Kommerling was told the NDS marketing department were “looking into the competitors’ products” and he cracked the codes for the system used by ONdigital, which came from the French broadcaster Canal Plus.
Later he recognised the codes cracked by his own NDS team, when they got out on to the internet. They appeared on a Canadian pirate site with an identical timestamp: “The timestamp was like a fingerprint,” he says.
NDS published its own response to the programme’s allegations before transmission, saying: “It is simply not true that NDS used the THOIC website to sabotage the commercial interests of ONdigital/ITV digital or indeed any rival.”
NDS admits Gibling was in its pay, but says it was using THOIC as a legitimate undercover device. “NDS paid Lee Gibling for his expertise so information from THOIC could be used to trap and catch hackers and pirates,” NDS said.
The company does not dispute the allegations that it got its own hands on ONdigital’s secret codes, which was not itself illegal, and that the material was passed on to Adams, its security chief. But NDS says there is an innocent explanation “as part of the fight against pay-TV piracy”.
According to NDS: “All companies in the conditional access industry … come to possess codes that could enable hackers to access services for free.” This is for the purpose of “research and analysis”. They claim that it was part of Adams’ job to “liaise with other pay-TV providers” and therefore “it was right and proper for Mr Adams to have knowledge of … codes that could be used by hackers”.

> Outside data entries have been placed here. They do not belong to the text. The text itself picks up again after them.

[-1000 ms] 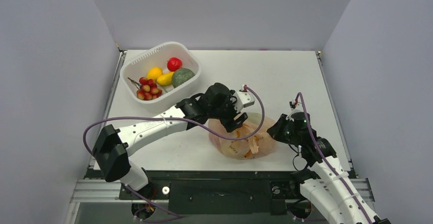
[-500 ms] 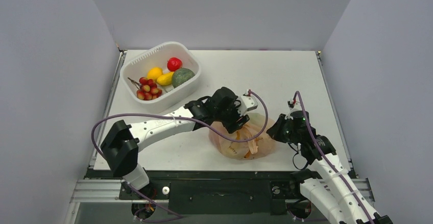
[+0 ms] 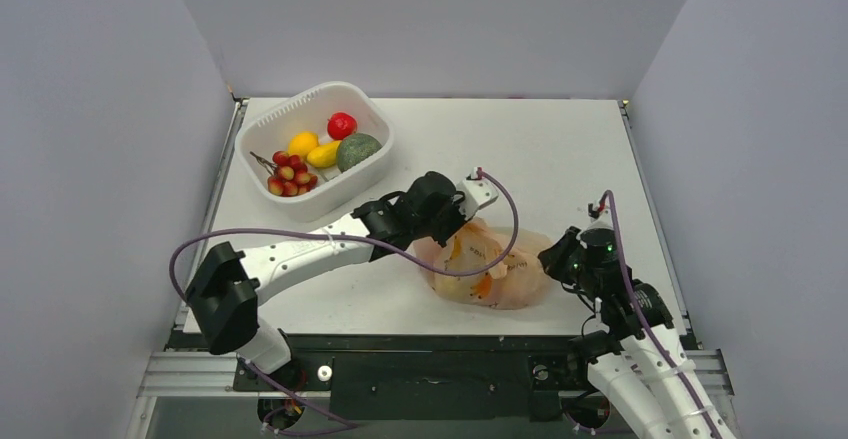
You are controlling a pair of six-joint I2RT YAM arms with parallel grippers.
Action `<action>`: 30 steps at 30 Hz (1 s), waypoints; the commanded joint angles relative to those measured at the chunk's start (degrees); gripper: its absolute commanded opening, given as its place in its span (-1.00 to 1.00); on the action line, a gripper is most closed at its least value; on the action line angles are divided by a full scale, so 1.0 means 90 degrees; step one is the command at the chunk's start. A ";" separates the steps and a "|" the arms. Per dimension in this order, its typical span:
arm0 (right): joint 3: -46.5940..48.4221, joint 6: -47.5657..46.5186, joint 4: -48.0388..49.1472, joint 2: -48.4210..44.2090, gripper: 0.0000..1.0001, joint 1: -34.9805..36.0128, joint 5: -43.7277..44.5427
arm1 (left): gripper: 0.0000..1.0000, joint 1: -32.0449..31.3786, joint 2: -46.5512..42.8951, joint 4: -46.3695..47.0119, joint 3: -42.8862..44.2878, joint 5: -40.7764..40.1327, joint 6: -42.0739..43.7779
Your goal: Take the fake fruits out of the plastic bag
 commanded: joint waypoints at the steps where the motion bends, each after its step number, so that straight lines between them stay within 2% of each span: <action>1: 0.0358 0.0301 -0.0253 -0.0316 -1.00 -0.0042 0.0844 | -1.00 0.0051 -0.0904 0.0971 -0.0367 -0.0718 -0.0007; 4: 0.0657 0.0037 -0.0394 -0.0101 -0.99 -0.0042 0.0659 | -1.00 0.0053 -0.1155 0.1159 -0.0544 -0.0714 0.0081; 6: 0.0925 -0.0249 -0.0489 -0.0058 -0.78 -0.0042 0.0553 | -1.00 0.0053 -0.1251 0.1228 -0.0602 -0.0657 0.0090; 9: 0.1392 -0.0607 -0.0533 -0.0104 -0.28 -0.0042 0.0104 | -1.00 0.0053 -0.1302 0.1295 -0.0647 -0.0385 0.0076; 12: 0.2053 -0.1023 -0.0525 0.0112 0.05 -0.0034 -0.0486 | -1.00 0.0061 -0.1306 0.1268 -0.0602 -0.0230 -0.0018; 15: 0.2171 -0.1334 -0.0105 0.0457 0.16 0.0048 -0.1710 | -1.00 0.0110 -0.1324 0.1275 -0.0578 -0.0078 -0.0125; 18: 0.1885 -0.1226 0.0552 0.0658 0.17 0.0544 -0.2154 | -1.00 0.0218 -0.1336 0.1309 -0.0567 0.0228 -0.0310; 23: 0.1583 -0.1100 0.1482 0.1096 0.18 0.2324 -0.0461 | -1.00 0.0344 -0.1325 0.1342 -0.0546 0.0500 -0.0487; 24: 0.1597 -0.1072 0.1506 0.1199 0.16 0.2498 -0.0185 | -1.00 0.0358 -0.1327 0.1345 -0.0543 0.0545 -0.0489; 28: 0.1787 -0.0913 0.1188 0.1754 0.01 0.3446 0.2503 | -1.00 0.0389 -0.1341 0.1339 -0.0529 0.0593 -0.0518; 30: 0.1749 -0.0848 0.1075 0.1852 -0.06 0.3651 0.3060 | -1.00 0.0408 -0.1379 0.1338 -0.0534 0.0607 -0.0529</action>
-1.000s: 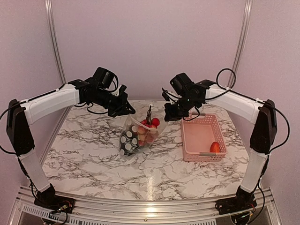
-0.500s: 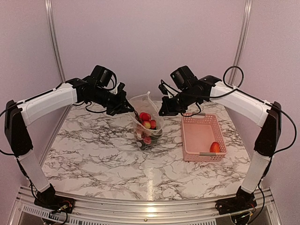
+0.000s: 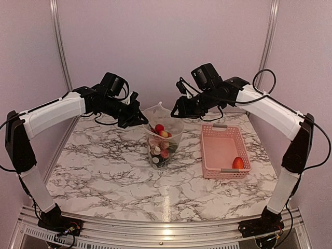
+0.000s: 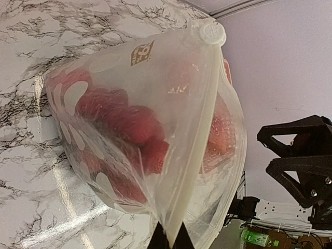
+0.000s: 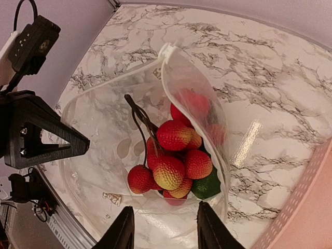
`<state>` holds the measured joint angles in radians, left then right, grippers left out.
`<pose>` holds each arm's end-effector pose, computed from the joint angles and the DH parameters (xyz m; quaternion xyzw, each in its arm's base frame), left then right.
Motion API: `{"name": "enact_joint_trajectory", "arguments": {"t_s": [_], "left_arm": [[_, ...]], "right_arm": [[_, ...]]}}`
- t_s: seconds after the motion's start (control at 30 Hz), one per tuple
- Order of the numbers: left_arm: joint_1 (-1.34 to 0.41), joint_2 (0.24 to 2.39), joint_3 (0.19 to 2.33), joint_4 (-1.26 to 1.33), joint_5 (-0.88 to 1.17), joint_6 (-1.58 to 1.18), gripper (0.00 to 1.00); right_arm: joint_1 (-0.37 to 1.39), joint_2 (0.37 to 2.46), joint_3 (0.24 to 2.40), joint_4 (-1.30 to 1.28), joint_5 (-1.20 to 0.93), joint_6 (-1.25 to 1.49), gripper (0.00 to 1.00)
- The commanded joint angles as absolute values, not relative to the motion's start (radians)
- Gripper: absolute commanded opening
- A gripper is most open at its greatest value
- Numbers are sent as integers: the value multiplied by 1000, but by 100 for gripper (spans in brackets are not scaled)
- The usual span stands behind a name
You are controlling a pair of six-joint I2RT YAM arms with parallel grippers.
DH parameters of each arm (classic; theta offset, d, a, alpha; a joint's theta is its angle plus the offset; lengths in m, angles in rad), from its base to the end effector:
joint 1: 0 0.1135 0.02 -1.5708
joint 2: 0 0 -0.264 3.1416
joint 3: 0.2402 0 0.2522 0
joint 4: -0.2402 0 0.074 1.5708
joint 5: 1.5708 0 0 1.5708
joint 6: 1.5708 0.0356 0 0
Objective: Place the food in the zip-top bag and seal the zipper
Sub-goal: Adjust the zipper food storage bag at the center of the board, then pick up the fake fruit from the bin.
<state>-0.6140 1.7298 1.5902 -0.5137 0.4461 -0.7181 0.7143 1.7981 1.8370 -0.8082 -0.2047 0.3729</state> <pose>0.3156 -0.2413 0.3350 0.0523 0.8783 -0.4228 0.2170 0.2976 0.2676 0.3645 -0.1949 0.8959 0.2812 0.2835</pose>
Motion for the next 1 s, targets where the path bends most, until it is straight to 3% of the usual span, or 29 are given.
{"name": "enact_joint_trajectory", "arguments": {"t_s": [0.0, 0.6, 0.97], "left_arm": [[-609, 1744, 1607, -539, 469, -707, 0], [-609, 1758, 1595, -539, 474, -693, 0], [-609, 1764, 1601, -568, 471, -654, 0]], "right_arm": [[700, 1744, 1877, -828, -180, 376, 41], [562, 1537, 1663, -924, -27, 315, 55], [461, 1411, 1385, -978, 57, 360, 55]]}}
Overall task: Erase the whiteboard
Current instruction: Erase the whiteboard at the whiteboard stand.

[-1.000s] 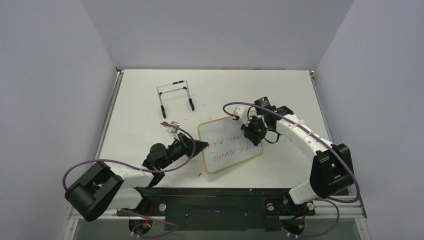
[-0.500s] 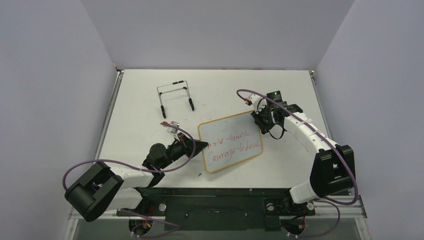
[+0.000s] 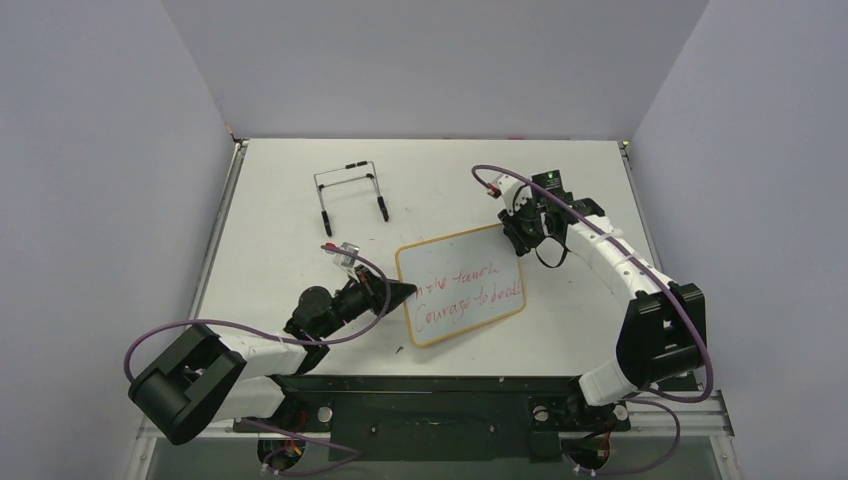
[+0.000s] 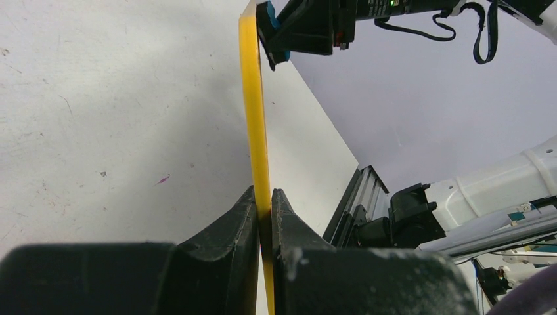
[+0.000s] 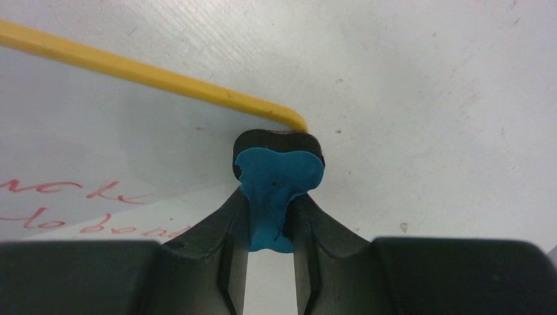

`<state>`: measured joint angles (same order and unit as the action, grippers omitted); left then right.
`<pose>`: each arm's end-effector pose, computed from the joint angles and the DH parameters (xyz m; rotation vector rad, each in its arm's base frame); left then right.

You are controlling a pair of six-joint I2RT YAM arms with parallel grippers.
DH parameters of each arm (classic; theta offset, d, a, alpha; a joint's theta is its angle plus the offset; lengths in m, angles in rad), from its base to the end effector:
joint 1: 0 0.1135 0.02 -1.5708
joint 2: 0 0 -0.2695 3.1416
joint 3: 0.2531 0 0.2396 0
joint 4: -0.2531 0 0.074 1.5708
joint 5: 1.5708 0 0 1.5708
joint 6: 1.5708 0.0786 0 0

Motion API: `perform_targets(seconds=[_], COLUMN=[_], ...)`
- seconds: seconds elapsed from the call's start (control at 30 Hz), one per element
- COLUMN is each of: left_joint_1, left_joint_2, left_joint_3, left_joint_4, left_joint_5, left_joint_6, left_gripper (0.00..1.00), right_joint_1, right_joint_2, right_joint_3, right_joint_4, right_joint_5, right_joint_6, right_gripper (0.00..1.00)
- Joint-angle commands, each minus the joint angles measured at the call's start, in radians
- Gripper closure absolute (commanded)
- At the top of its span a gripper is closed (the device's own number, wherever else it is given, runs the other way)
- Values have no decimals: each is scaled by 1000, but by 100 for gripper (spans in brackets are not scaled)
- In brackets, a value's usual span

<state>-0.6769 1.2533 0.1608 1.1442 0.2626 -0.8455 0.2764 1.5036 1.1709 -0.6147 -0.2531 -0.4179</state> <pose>0.1787 -0.1697 0.1990 0.0915 1.6954 -1.3824 0.3105 0.1085 0.2415 -0.9437 2.3082 0.2594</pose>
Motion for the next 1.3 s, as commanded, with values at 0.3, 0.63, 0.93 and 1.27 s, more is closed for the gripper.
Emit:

The company added: “NDS has never authorised or condoned the posting of any code belonging to any competitor on any website.” Adams has denied he ever had the codes.
In 2002 Canal Plus, which supplied ONdigital with its smart card system, sued NDS in a US Court, alleging that NDS had hacked its codes. But no evidence about a link to ONdigital emerged: the case was dropped following a business deal under which Murdoch agreed to purchase some of Canal Plus’s assets.
ONdigital briefly became ITV Digital before it went under.